Father’s Day 2021 holds, more than ever before, a mix of joy and gratitude, grief and anger, really the full spectrum. All of it can coexist, as we know, and all of it does.

My own Dad and my own precious husband continue to dazzle us with their steadfast love and hard work, despite what pain each of them hides. They both make fatherhood look easy, as if loving, providing, protecting, and guiding are what they were born to do. Even when their own needs for love and help, some fatherly support, might be lacking. Somehow, they always find new resources to draw on and make the magic happen.

Then my girls. They face this Father’s Day weekend, the first one, really, without their Dad. Last year on Father’s Day, the shock of his suicide was so raw, so included in that long, black storm. A year has passed now, and they have survived every day, every month, every season, riding the waves and somehow staying afloat. Their feelings are not mine to share. What I will say is that I could not be more proud of how they have managed this, of the lives they are building as beautiful, resilient, talented, and life-filled young women. And I could not be more thankful for their individual health and the fact that they are cultivating a true, adult, sisterly friendship. Please keep them and their stepbrother in your warmest, strongest thoughts as they pass this painful milestone.

Silliness & pure joy!! xoxoxo

This morning I am in awe of how charmed my life has been because of good men. My Dad first and foremost, my excellent grandfathers, and so many fun and loving uncles, friends, and mentors, all stepping into my life year after year, showing up at just the right moments, causing me to believe so strongly in the goodness of men as a group that I have angrily resisted modern movements that say otherwise. I love these men. I love the shape and strength they bring to the world. I love the way their energy makes me feel.

And then my husband. The handsome young man who, twenty years ago, stepped eagerly into the thankless role of “stepdad” but loved two little doe eyed girls without any caveat. He might have first loved them because they were mine, but in no time at all he loved them genuinely for who they were, and he dove in greedily to cultivate relationships with each of them. When outside forces tried to puncture that enthusiasm, he only redoubled his love. When crises piled up and life got excruciatingly hard and did not relent, he also did not relent. He stayed and loved harder than ever, and he prayed big and small prayers with me, and with God we did move heaven and earth. Then he gave himself over, again and very happily, to the fun and celebration of being a Dad of young women, all those little girl memories stored up and warming us. He continues to lead and guide, protect, give freely, and remind them to be safe and happy and free. It is an indescribable peace to have him loving this little family.

We spent a frigid but sunny afternoon walking and playing at Lily Lake. She is in her element here. Can’t you tell? xoxo

It cannot be easy for men to be the giver of unwanted advice the deliverer of hard facts and protectiveness, the “bad guy” when what their kids and families want is not best for them. It cannot be easy for men to crave the entire world for their families and work themselves to the bone to make dreams come true, but still feel like it is never enough.
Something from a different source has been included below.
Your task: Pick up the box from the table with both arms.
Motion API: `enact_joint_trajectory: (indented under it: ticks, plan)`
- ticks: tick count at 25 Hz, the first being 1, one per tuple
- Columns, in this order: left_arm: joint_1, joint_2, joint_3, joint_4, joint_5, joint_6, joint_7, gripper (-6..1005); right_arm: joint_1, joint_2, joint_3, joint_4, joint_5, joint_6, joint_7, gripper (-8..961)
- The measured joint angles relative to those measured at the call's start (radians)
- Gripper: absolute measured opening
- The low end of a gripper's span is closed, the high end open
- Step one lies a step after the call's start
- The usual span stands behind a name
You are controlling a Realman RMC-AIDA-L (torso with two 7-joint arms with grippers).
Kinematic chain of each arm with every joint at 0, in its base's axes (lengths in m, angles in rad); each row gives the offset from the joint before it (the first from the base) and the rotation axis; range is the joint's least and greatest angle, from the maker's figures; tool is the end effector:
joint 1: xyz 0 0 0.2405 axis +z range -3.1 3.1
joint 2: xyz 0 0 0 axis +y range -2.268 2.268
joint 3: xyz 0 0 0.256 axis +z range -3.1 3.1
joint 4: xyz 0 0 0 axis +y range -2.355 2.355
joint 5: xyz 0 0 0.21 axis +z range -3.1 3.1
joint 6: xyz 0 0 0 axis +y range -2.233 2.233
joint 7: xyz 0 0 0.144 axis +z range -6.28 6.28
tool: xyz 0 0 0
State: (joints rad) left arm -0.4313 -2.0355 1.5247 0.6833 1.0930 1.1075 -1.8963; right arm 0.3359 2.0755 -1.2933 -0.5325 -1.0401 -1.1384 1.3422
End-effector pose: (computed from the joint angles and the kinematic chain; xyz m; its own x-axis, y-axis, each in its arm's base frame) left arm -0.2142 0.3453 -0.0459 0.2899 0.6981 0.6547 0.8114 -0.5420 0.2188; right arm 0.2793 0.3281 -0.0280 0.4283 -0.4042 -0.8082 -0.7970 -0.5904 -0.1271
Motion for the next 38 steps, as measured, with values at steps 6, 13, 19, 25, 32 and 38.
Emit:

I hope my Dad and my husband always know deep in their hearts that what they do is far more than enough. That what they say sinks in and inspires us. That how they love us day after day, year after year, makes all the difference in the world, whether life is bright and easy or dark and stormy. I hope they both know that we need them now more than ever, and that we love them and are proud to be theirs, no matter how they feel day to day. I also hope that my father in law knows that the foundations he laid for his son are still strong, still solid, and still thrumming with Love.

Harvey Wreath 1995

My gratitude overwhelms me today. Gratitude for the stability we all enjoy because of our Dads’ and husbands’ faithfulness and steadfastness. The comforts we all enjoy because they go to such great lengths to show their love in new and creative ways. The peace we all feel because, when it could have turned out so differently at so many points in time, we still get to be a family.

Tonight, when so many families cannot, we get to gather for a casual, delicious, laughter filled, memory making dinner. We have the inexpressible luxury of looking our men in the face and saying thank you for guiding us, protecting us, listening to our hopes and dreams, and flowing with the unending chaos of life.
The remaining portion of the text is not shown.